* WHAT TO PRODUCE: Go through the records and extract every line with the word "outline".

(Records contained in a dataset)
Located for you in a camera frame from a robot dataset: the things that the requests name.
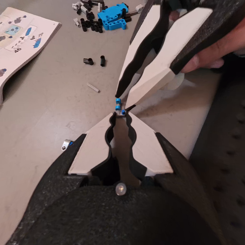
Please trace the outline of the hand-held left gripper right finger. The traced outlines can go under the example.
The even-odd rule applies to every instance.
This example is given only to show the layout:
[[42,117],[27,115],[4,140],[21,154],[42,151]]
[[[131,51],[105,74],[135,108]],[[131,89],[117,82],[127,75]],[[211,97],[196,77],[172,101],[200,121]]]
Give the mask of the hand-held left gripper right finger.
[[131,140],[129,169],[140,181],[147,176],[172,174],[167,156],[157,138],[157,133],[131,112],[126,114],[128,136]]

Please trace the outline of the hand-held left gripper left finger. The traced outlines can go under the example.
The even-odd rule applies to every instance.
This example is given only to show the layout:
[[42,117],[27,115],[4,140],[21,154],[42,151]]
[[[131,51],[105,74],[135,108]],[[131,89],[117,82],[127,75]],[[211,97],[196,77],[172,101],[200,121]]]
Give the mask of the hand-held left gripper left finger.
[[85,133],[85,138],[68,170],[69,175],[97,176],[107,178],[113,169],[113,128],[116,113],[110,113]]

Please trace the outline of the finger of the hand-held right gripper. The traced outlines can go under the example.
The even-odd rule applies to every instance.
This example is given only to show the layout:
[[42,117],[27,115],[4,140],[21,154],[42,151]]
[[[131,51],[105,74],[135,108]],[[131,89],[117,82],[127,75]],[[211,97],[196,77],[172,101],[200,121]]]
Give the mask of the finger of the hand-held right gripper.
[[125,109],[138,105],[175,79],[172,61],[213,12],[197,7],[176,20],[166,34],[163,46],[155,59],[144,69],[141,78],[130,89]]
[[169,4],[146,4],[130,40],[130,45],[119,76],[115,93],[120,98],[130,85],[135,73],[142,67],[157,40],[160,46],[169,28]]

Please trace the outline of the grey desk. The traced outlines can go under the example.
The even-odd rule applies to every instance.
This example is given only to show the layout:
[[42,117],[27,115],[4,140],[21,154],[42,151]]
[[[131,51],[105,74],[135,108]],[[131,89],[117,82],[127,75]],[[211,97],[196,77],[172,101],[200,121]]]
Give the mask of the grey desk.
[[[73,22],[83,17],[72,9],[74,2],[0,3],[1,13],[13,7],[62,23],[43,51],[4,87],[0,114],[1,244],[15,231],[40,179],[62,153],[64,140],[76,140],[115,109],[118,78],[139,15],[133,16],[126,30],[83,32]],[[102,55],[105,67],[100,66]],[[92,58],[94,65],[85,64],[83,58]],[[185,78],[177,90],[158,90],[132,113],[189,158],[220,74],[200,69]],[[130,143],[124,118],[117,118],[112,147],[121,179],[139,186],[128,168]]]

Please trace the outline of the person's right hand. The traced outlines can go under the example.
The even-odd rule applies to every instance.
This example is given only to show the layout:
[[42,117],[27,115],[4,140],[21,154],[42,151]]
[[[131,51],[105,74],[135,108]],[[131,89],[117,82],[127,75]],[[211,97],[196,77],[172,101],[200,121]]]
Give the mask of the person's right hand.
[[198,52],[181,70],[188,73],[198,68],[220,68],[224,64],[223,56],[229,53],[245,53],[245,19],[223,38]]

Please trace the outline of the blue angled beam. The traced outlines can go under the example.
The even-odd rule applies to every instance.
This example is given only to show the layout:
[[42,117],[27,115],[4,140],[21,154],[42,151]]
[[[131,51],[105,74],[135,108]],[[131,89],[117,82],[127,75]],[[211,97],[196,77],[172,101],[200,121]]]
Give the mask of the blue angled beam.
[[102,23],[103,23],[103,27],[105,30],[112,31],[112,30],[116,30],[119,28],[125,30],[127,28],[127,24],[124,19],[115,20],[110,23],[106,20],[103,20]]

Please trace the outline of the blue panel piece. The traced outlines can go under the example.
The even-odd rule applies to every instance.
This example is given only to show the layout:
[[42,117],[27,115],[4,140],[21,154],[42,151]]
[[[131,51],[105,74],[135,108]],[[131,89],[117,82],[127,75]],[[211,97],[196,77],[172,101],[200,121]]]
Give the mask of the blue panel piece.
[[102,10],[97,14],[98,18],[108,21],[109,23],[115,20],[123,19],[122,14],[128,13],[128,6],[124,3],[117,4],[115,6],[109,7]]

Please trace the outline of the pile of building pieces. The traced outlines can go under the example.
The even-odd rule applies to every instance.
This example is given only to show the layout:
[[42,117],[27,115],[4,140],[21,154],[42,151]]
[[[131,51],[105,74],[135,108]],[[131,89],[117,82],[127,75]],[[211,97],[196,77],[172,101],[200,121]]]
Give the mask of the pile of building pieces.
[[[90,28],[91,31],[103,33],[104,27],[102,25],[102,20],[98,18],[97,14],[107,8],[108,6],[105,5],[103,0],[77,1],[72,4],[72,9],[75,10],[78,15],[81,15],[82,13],[85,14],[86,20],[84,18],[81,18],[80,20],[75,18],[73,21],[77,27],[82,27],[84,32]],[[132,20],[131,17],[140,14],[143,8],[144,6],[139,4],[134,11],[122,14],[122,18],[128,23]]]

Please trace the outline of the long grey axle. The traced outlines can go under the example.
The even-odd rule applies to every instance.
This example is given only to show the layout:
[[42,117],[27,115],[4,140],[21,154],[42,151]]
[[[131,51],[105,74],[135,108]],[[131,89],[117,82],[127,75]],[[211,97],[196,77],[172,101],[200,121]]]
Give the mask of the long grey axle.
[[87,86],[91,88],[93,91],[95,91],[96,93],[100,93],[100,90],[94,87],[93,85],[91,85],[90,83],[87,83]]

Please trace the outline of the dark perforated panel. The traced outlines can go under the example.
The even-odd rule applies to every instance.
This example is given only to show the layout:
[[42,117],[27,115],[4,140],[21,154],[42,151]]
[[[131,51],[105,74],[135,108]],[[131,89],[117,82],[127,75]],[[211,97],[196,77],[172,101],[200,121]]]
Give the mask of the dark perforated panel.
[[227,244],[245,244],[245,58],[229,54],[224,60],[190,162],[204,183]]

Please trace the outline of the instruction booklet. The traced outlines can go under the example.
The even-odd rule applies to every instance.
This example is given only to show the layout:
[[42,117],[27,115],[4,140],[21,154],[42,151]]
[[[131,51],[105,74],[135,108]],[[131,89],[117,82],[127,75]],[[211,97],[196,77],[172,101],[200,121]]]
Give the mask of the instruction booklet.
[[8,7],[0,16],[0,105],[6,82],[50,42],[61,23]]

* WRITTEN RESPONSE:
Please trace the outline of the hand-held left gripper right finger. The traced outlines can go under the example.
Please trace the outline of the hand-held left gripper left finger. The traced outlines can go under the example.
Please trace the outline of the finger of the hand-held right gripper. The traced outlines can go under the example.
Please trace the outline of the grey desk. The traced outlines can go under the example.
Please trace the outline of the person's right hand. The traced outlines can go under the example.
Please trace the outline of the blue angled beam. The traced outlines can go under the example.
Please trace the outline of the blue panel piece. The traced outlines can go under the example.
Please trace the outline of the pile of building pieces. The traced outlines can go under the example.
Please trace the outline of the long grey axle. The traced outlines can go under the example.
Please trace the outline of the dark perforated panel. The traced outlines can go under the example.
Please trace the outline of the instruction booklet. The traced outlines can go under the example.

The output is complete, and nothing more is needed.